Перекинул через плечо сумку и ушел. Легкой походкой человека, довольного, по всей видимости, жизнью. Или лишь делающего вид? Я долго еще не мог разобраться в своих ощущениях, но с тех пор стал посылать ему приглашения на все приемы и мероприятия, которые проходили в посольстве. То, что обещало обернуться многолюдным сборищем, он игнорировал. На приглашения с оттенком личного откликался.
Так однажды собрались у нас за ужином Галина Сергеевна Уланова с неизменной Татьяной, которые были в Лондоне по случаю гастролей Большого, первый вице-спикер парламента, тогда еще Верховного Совета Российской Федерации Сергей Филатов, который только накануне из полученной мною шифровки узнал, что назначается главой президентской администрации.
Галина Сергеевна, обычно оживленная в нашем с женой обществе, была задумчива и погружена в себя. Я чувствовал, что встреча со вчерашним «врагом народа» многое разбередила в ней.
Филатов, наоборот, был этим свиданием «оживлен и говорлив». В порыве откровенности он шепнул мне, что считает хорошим предзнаменованием тот факт, что его новое назначение, которое, он и этого не скрывал, его радовало, совпало со знакомством с «такими людьми». Он клятвенно пообещал, что, вернувшись в Москву, станет хлопотать о даче для Галины Сергеевны, которой абсолютно некуда было выехать летом из своей высотки на Котельнической набережной, пропитанной всеми гарями Москвы и пропахшей всеми ее запахами.
Главным же его собеседником, его «добычей» был, конечно, Буковский. Он уже предвкушал, я чувствовал, как расскажет Ельцину об этой встрече и отрекомендует его еще одним протагонистом «Новой России».
В тот момент Филатов был, пожалуй, недалек от истины. Незадолго до этого я послал Буковскому свою только что вышедшую в Москве книгу «Сто оборванных дней». При встрече он сказал, что прочитал ее с удовольствием, но вот насчет развала Советского Союза у нас точки зрения, видимо, расходятся. Пафос моей книги был в том, что борьба за демократию была подменена борьбой за независимость, в результате чего вместо одного тоталитарного государства мы рискуем заполучить целый десяток, если не больше. Сигналы, подаваемые из Ашхабада, Душанбе, Баку, Ташкента, были более чем очевидны.

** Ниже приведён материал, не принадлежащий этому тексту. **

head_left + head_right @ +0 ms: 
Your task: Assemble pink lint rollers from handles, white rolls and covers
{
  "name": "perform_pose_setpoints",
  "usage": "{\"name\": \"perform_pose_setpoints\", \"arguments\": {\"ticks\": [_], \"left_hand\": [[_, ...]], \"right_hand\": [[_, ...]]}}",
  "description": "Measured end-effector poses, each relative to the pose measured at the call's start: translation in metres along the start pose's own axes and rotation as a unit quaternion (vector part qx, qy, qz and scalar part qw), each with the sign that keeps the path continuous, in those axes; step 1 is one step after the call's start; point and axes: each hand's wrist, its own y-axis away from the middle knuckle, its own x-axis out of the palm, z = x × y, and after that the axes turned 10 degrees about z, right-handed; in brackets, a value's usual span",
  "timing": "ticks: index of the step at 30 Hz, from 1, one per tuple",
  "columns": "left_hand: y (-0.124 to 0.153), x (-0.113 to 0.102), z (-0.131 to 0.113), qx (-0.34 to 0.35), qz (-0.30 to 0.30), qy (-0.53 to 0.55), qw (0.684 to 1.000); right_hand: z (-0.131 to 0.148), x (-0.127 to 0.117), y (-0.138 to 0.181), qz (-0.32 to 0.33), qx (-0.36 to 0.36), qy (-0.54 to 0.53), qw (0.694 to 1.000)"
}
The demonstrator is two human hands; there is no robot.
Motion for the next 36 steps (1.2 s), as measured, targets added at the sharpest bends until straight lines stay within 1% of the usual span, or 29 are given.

Для Буковского, как я понял уже из первых наших разговоров, разницы между Советским Союзом – страной – и советским режимом не существовало. Большевистский Карфаген должен быть разрушен. И коль скоро Ельцин взялся за это…
В один из пиков нараставшего противостояния президента и Верховного Совета позвонил Филатов. Посетовал, что, мол, растаяв от знакомства с Буковским, не взял его телефона, и попросил передать ему, что его хотели бы видеть в Москве. И как можно скорее. Это «хотели бы» не оставляло сомнений в том, о ком идет речь. Чем-то, то ли тональностью, то ли аргументацией, ситуация напомнила мне ту, августовскую 91-го года, когда мне позвонил в Прагу Горбачев… Боюсь, что именно так и понял меня Буковский. Во всяком случае, на следующий день он уже звонил мне из Хитроу – попрощаться. А через неделю из Кембриджа – поздороваться.
– Вы просили меня позвонить, когда вернусь, вот я и звоню, – со свойственной ему скрупулезностью известил он меня. И на мой вопрос, как все было в Москве, с кем виделся, с кем говорил, ответил со знакомой усмешкой человека, успевшего восстановить равновесие:
– Да ничего не было. И можно сказать, никого не видел. – Помолчав, добавил: – Но многое понял.
Что именно, он не расшифровал. Да и наедине с собою, наверное, разобрался в ощущениях не сразу.
Я догадывался: герою и мученику ГУЛАГа его невольное затворничество в Кембридже, когда в Москве все бурлит, было тяжелее всякой пытки. Сбросив, как вериги, свой скепсис, помчался он в Москву, увы, лишь для того, чтобы распрощаться с последними иллюзиями. Чувство брезгливости (не то ли, которое оберегало его достоинство в тюрьмах и лагерях?) не позволило ему взять чью-то сторону в грязной, а позднее и обернувшейся кровью потасовке.
«Революция случилась, – напишет он под впечатлением своих встреч в Москве, – но победили не мы. Те, кто раньше узурпировал право управлять всенародной собственностью, теперь просто присвоили ее».